Please print the entries below exactly, from the line with "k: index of" through the line with "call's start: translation", including both of those lines and leaving out all others.

START GIVEN INFORMATION

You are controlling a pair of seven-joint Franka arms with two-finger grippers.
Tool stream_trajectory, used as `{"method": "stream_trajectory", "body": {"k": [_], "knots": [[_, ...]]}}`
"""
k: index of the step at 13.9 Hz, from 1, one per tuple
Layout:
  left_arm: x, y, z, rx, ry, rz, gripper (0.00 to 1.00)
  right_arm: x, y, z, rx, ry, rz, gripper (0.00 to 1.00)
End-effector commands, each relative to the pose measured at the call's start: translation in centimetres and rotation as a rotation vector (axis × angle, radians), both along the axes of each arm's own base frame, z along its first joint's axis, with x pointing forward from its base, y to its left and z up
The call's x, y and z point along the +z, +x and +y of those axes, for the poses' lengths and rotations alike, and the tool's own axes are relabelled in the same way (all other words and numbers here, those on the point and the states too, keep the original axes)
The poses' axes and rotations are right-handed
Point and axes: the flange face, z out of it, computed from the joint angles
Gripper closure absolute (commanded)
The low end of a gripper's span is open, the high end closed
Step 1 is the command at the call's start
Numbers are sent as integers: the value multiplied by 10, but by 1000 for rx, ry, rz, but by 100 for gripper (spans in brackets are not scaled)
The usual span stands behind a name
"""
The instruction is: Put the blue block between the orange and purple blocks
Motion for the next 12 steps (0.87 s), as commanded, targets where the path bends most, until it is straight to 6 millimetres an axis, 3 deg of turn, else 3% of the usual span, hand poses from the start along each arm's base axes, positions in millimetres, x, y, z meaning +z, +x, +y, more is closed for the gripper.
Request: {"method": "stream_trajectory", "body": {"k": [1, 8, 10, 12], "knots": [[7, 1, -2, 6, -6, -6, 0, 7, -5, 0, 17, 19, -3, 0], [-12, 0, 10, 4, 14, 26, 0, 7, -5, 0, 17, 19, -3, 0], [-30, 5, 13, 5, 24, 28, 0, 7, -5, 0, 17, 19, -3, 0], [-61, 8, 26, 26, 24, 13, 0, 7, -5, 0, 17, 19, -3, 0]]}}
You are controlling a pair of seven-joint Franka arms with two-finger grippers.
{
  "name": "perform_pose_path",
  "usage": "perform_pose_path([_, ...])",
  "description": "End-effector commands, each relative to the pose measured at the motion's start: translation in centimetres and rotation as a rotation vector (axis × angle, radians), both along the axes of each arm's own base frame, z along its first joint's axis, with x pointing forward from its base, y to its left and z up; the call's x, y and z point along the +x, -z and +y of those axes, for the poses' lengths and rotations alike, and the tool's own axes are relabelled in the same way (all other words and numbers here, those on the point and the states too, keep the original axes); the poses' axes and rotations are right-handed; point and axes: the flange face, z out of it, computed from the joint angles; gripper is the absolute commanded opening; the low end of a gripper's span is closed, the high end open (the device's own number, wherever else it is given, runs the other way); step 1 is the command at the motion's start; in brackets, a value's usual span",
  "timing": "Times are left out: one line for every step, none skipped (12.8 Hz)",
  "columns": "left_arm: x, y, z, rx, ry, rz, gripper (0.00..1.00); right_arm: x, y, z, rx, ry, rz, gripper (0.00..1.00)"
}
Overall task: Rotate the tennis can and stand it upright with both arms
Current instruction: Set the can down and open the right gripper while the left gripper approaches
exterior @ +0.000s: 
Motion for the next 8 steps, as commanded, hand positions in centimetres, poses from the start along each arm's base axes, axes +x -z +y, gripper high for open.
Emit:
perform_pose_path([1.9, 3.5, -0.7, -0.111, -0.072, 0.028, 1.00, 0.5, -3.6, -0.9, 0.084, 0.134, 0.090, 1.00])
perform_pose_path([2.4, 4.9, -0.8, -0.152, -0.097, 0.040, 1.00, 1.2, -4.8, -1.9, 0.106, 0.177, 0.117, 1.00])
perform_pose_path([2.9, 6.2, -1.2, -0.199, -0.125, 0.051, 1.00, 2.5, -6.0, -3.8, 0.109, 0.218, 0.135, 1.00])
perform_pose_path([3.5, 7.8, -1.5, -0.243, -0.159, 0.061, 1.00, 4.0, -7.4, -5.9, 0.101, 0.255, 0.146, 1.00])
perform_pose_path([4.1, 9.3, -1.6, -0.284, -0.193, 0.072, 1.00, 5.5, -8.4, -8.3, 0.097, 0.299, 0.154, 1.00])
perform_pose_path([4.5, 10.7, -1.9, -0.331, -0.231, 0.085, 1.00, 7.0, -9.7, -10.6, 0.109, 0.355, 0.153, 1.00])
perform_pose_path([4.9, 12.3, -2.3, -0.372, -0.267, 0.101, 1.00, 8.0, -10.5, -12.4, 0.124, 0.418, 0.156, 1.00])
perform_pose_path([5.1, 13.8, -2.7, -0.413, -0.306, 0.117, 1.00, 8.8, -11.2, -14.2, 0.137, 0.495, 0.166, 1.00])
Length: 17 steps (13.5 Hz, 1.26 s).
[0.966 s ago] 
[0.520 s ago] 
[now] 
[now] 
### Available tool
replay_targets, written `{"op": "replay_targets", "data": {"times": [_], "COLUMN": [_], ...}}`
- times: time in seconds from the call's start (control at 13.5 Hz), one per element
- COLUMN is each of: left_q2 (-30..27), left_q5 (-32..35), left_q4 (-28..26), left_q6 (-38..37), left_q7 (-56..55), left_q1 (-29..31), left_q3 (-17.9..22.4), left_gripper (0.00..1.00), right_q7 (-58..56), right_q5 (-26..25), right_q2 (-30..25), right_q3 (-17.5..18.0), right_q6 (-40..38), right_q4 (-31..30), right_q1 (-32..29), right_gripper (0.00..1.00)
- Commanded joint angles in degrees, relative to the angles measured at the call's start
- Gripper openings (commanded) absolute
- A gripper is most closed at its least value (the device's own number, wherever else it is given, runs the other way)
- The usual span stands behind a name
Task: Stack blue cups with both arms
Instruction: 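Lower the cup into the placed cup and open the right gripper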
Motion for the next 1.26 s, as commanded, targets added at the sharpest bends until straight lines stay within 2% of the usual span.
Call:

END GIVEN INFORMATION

§ TASK RESPONSE:
k: index of the step at 13.9 Hz, from 1, one per tuple
Layout:
  left_arm: x, y, z, rx, ry, rz, gripper (0.00 to 1.00)
  right_arm: x, y, z, rx, ry, rz, gripper (0.00 to 1.00)
End-effector commands, each relative to the pose measured at the call's start: translation in centimetres and rotation as a rotation vector (axis × angle, radians), both along the axes of each arm's own base frame, z along its first joint's axis, with x pointing forward from its base, y to its left and z up

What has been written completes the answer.